In July 1967 President Lyndon B. Johnson appointed Kerner head of the National Advisory Commission on Civil Disorders (sometimes called the Kerner Commission). In March 1968 the commission issued what became known as the Kerner Report, an important document in the history of civil rights in America and very controversial. It would be debated for at least two decades, as America tried to achieve racial equality in its society. In sum, the report declared that America was becoming "two societies, one black and one white—separate and unequal." The phrase "separate and unequal" became part of the American lexicon when describing issues of discrimination on the basis of race. At the root of America's racial division, the report said, were bigotry and injustice caused by racism.

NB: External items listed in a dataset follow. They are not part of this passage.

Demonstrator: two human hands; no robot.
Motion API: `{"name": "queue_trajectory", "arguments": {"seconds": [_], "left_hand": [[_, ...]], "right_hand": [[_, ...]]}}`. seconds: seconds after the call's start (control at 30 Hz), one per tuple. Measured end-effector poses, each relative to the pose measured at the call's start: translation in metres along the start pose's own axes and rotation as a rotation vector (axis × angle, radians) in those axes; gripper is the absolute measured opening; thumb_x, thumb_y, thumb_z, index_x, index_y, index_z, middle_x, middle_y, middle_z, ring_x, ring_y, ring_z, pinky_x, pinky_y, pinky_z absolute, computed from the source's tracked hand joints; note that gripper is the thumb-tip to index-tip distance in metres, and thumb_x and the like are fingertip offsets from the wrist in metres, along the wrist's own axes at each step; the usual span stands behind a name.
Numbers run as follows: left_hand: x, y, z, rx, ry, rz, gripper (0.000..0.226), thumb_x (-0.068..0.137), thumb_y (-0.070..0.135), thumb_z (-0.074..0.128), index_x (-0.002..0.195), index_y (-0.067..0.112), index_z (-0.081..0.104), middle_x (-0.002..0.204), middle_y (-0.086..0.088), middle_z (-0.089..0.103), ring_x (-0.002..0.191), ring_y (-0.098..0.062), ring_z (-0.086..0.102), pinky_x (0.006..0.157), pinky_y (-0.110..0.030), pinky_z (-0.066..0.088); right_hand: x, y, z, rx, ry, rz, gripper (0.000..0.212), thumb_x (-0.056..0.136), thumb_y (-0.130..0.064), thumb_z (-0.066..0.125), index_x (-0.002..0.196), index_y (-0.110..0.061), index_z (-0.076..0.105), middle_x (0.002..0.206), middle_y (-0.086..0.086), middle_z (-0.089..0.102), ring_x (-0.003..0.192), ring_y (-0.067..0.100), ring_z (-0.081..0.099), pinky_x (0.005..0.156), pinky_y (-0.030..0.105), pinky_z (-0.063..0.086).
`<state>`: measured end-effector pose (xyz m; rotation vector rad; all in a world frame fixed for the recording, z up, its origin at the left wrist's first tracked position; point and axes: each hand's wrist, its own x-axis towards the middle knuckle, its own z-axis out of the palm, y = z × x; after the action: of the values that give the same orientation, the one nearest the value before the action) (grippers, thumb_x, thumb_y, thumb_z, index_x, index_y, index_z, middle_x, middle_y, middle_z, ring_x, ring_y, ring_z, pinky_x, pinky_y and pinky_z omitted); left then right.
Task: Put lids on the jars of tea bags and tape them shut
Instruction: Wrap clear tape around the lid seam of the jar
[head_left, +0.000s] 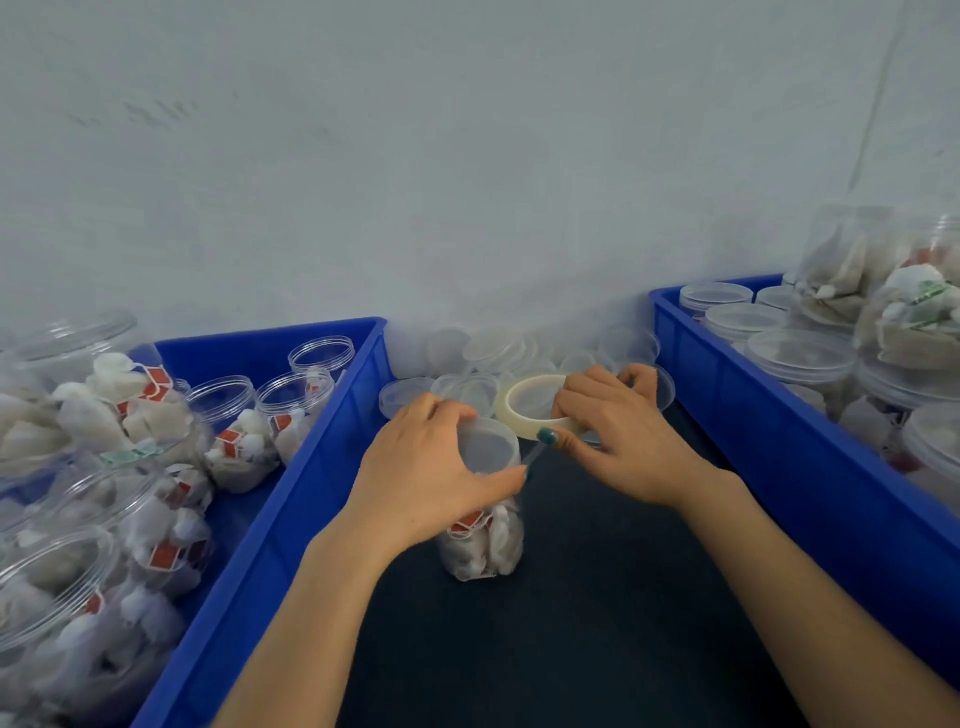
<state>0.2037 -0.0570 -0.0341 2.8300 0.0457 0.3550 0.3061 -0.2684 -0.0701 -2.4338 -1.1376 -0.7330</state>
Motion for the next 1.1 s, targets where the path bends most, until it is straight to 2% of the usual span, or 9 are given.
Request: {"name": "queue_trajectory", "arguments": {"seconds": [0.17,0.37,0.43,0.53,0.63,0.73,0.8,1.03,1.1], "left_hand": [[0.001,-0.011,-0.013,-0.298,-0.153,0.101,0.082,0.074,0.050,0.081,0.145,0.038,0.042,0.138,0.027,0.050,0.126,0.004,0.048,0.103,-0.024,0.045],[0.007,-0.007,-0.015,-0.331,-0.260,0.199,0.077,0.078,0.029,0.080,0.142,0.041,0.040,0.137,0.028,0.048,0.125,0.004,0.048,0.096,-0.016,0.045],[0.008,0.001,-0.012,-0.287,-0.228,0.208,0.072,0.077,0.032,0.078,0.139,0.038,0.041,0.135,0.024,0.047,0.122,0.000,0.049,0.093,-0.020,0.047],[0.008,0.017,0.004,-0.109,-0.073,0.177,0.065,0.076,0.061,0.070,0.129,0.034,0.043,0.129,0.016,0.046,0.115,-0.006,0.049,0.092,-0.031,0.048],[0.008,0.025,0.019,0.064,0.095,0.114,0.068,0.076,0.082,0.053,0.118,0.029,0.045,0.120,0.012,0.045,0.096,-0.007,0.050,0.074,-0.028,0.043],[0.008,0.021,0.022,0.026,0.167,0.051,0.075,0.074,0.085,0.040,0.117,0.023,0.045,0.119,0.006,0.036,0.085,-0.008,0.050,0.059,-0.020,0.033],[0.007,0.017,0.022,-0.005,0.172,-0.006,0.078,0.073,0.086,0.040,0.117,0.022,0.044,0.116,0.005,0.036,0.084,-0.009,0.049,0.056,-0.016,0.030],[0.007,0.013,0.020,-0.071,0.210,-0.012,0.063,0.072,0.075,0.062,0.112,0.028,0.052,0.114,0.013,0.054,0.093,-0.004,0.048,0.073,-0.023,0.039],[0.007,0.012,0.020,-0.092,0.221,-0.018,0.059,0.073,0.071,0.067,0.114,0.031,0.053,0.114,0.015,0.055,0.094,-0.003,0.048,0.070,-0.022,0.039]], "right_hand": [[-0.001,-0.004,0.000,-0.115,0.104,-0.026,0.053,0.092,-0.069,0.038,0.076,-0.024,0.059,0.078,-0.012,0.055,0.079,0.011,0.048,0.081,0.033,0.020],[-0.001,-0.014,0.006,-0.076,0.199,-0.009,0.053,0.091,-0.067,0.042,0.080,-0.023,0.068,0.079,-0.010,0.056,0.081,0.016,0.052,0.080,0.036,0.022],[-0.001,-0.016,0.008,-0.060,0.202,0.004,0.051,0.091,-0.064,0.044,0.079,-0.022,0.068,0.079,-0.009,0.055,0.081,0.016,0.051,0.080,0.037,0.023],[-0.001,-0.018,0.011,-0.025,0.196,0.019,0.046,0.091,-0.059,0.047,0.078,-0.021,0.067,0.079,-0.008,0.055,0.082,0.015,0.050,0.080,0.036,0.021],[0.000,-0.017,0.009,0.003,0.165,0.022,0.038,0.091,-0.052,0.046,0.076,-0.021,0.062,0.078,-0.008,0.052,0.081,0.014,0.045,0.078,0.037,0.020],[0.000,-0.016,0.007,0.015,0.116,0.019,0.026,0.086,-0.042,0.043,0.078,-0.022,0.058,0.080,-0.010,0.047,0.083,0.012,0.041,0.075,0.037,0.021],[0.000,-0.018,0.007,0.018,0.105,0.017,0.023,0.086,-0.039,0.043,0.080,-0.023,0.058,0.082,-0.011,0.046,0.084,0.011,0.040,0.075,0.038,0.022],[0.000,-0.025,0.008,0.004,0.149,0.040,0.023,0.090,-0.035,0.044,0.084,-0.022,0.062,0.086,-0.010,0.050,0.086,0.012,0.044,0.076,0.040,0.026],[-0.002,-0.029,0.010,-0.001,0.152,0.067,0.025,0.091,-0.037,0.043,0.087,-0.022,0.063,0.089,-0.009,0.053,0.088,0.014,0.047,0.078,0.042,0.028]]}}
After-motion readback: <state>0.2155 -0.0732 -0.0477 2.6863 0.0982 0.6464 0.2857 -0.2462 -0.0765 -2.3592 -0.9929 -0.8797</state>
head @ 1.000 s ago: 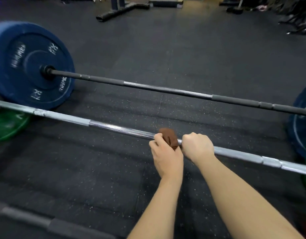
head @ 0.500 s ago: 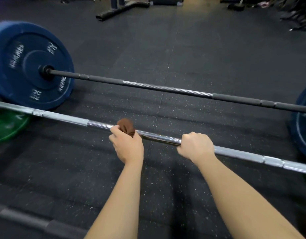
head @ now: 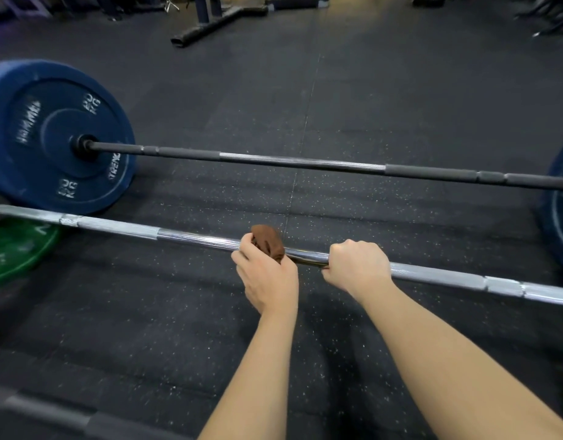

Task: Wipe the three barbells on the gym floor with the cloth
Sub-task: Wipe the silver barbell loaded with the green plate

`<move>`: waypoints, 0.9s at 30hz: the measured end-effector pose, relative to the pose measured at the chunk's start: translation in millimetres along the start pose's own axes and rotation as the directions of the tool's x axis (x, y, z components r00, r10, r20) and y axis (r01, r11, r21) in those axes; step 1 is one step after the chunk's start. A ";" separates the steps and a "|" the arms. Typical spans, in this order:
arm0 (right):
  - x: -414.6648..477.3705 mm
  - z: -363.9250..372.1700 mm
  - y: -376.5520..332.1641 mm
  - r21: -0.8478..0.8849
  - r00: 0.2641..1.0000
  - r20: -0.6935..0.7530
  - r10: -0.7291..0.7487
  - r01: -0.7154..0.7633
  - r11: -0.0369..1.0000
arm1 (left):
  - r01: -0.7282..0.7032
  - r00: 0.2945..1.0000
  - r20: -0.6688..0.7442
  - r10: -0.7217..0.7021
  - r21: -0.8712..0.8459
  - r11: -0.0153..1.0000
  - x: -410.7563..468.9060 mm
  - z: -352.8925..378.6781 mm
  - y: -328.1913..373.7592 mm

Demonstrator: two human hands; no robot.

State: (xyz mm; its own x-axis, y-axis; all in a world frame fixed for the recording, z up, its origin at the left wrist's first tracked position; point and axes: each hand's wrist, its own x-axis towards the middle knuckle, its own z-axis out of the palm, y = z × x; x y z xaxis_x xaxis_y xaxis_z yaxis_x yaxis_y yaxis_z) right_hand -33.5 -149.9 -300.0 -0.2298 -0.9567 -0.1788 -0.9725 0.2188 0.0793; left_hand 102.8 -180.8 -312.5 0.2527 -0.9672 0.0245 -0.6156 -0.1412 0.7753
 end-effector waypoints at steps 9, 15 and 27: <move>1.4 1.9 0.7 -0.008 1.000 -0.009 -0.005 0.005 1.000 | 0.129 0.990 -0.088 -0.112 0.213 0.968 82.1 -30.9 -20.5; 0.4 -1.1 -3.0 -0.026 1.000 -0.007 0.024 -0.024 0.999 | 0.147 0.984 0.069 -0.167 0.237 0.960 83.4 -45.3 -13.4; 51.2 -26.7 -108.3 0.116 0.987 0.052 -0.155 0.148 0.982 | 0.200 0.969 0.142 -0.204 0.044 0.979 85.6 -57.9 -22.2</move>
State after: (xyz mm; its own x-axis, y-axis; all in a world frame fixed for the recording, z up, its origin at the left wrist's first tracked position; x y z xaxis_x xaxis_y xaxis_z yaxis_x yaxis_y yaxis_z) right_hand 61.0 -227.7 -291.6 -0.0784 -0.9676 -0.2400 -0.9934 0.0961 -0.0627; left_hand 181.3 -248.2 -291.1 0.2639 -0.9381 -0.2242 -0.5849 -0.3405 0.7361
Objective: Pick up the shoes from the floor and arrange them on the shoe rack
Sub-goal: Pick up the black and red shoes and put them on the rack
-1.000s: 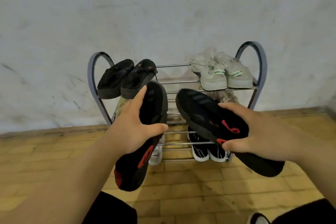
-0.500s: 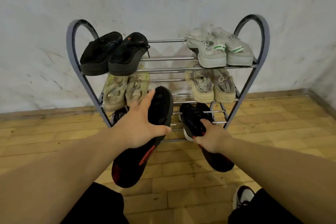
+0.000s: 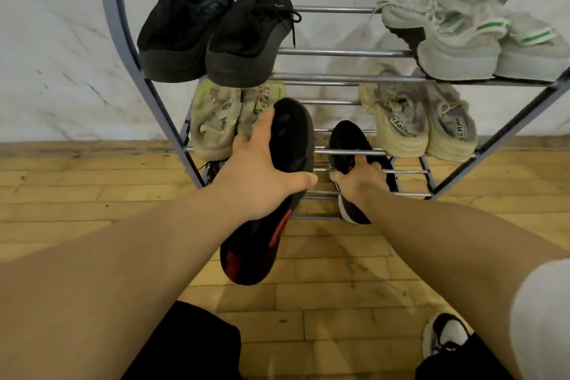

In May 1968 Kerner's wife was seriously ill, and he resigned from his governorship to be able to stay close to home. President Johnson nominated him to a position that would not require much travel, judge on the U.S. Court of Appeals for the Seventh Circuit. It was, he said, the job he had always wanted. As the decade of the 1960s closed, he was respected for his honesty and fairness, but soon thereafter his career came apart. In December 1971 a federalgrand jury handed down nineteen indictments of corruption against Kerner. He denied the charges and insisted on remaining a judge, although he took a leave of absence from work while continuing to draw his salary. On 19 February 1973 he was convicted on seventeen of the charges, including tax evasion, fraud, perjury, and conspiracy to commit crimes, becoming the first sitting federal appeals court judge to be convicted of a felony. He faced eighty-three years in prison and a $93,000 fine but was sentenced to three years in prison and fined $50,000. In 1973 his wife died. In 1974 he entered the federal prison at Lexington, Kentucky, but was released early—6 March 1975—so that he could be treated for lung cancer. The last year of his life was devoted to advocating prison reform and to trying to prove that his "indiscretion," as he put it, was not particularly bad. He died in Chicago, still very well liked. His guidance of the Kerner Commission had a powerful effect on the writing and passage of civil rights laws and won him permanent admirers among civil rights groups.
The Illinois State Historical Library holds Kerner's personal papers and most of his official papers; the Illinois State Archives hold many of his official gubernatorial papers. Hank Messick, The Politics of Prosecution: Jim Thompson, Marje Everett, Richard Nixon, and the Trial of Otto Kerner (1978), offers a partisan account of Kerner's criminal convictions. Robert P. Howard, Mostly Good and Competent Men: Illinois Governors 1818–1988 (1988), includes an outline of Kerner's political activities. Quiet Riots: Race and Poverty in the United States (1988), edited by Fred R. Harris and Roy W. Wilkins, analyzes the Kerner Report. The best obituary is in the Chicago Tribune (10 May 1976).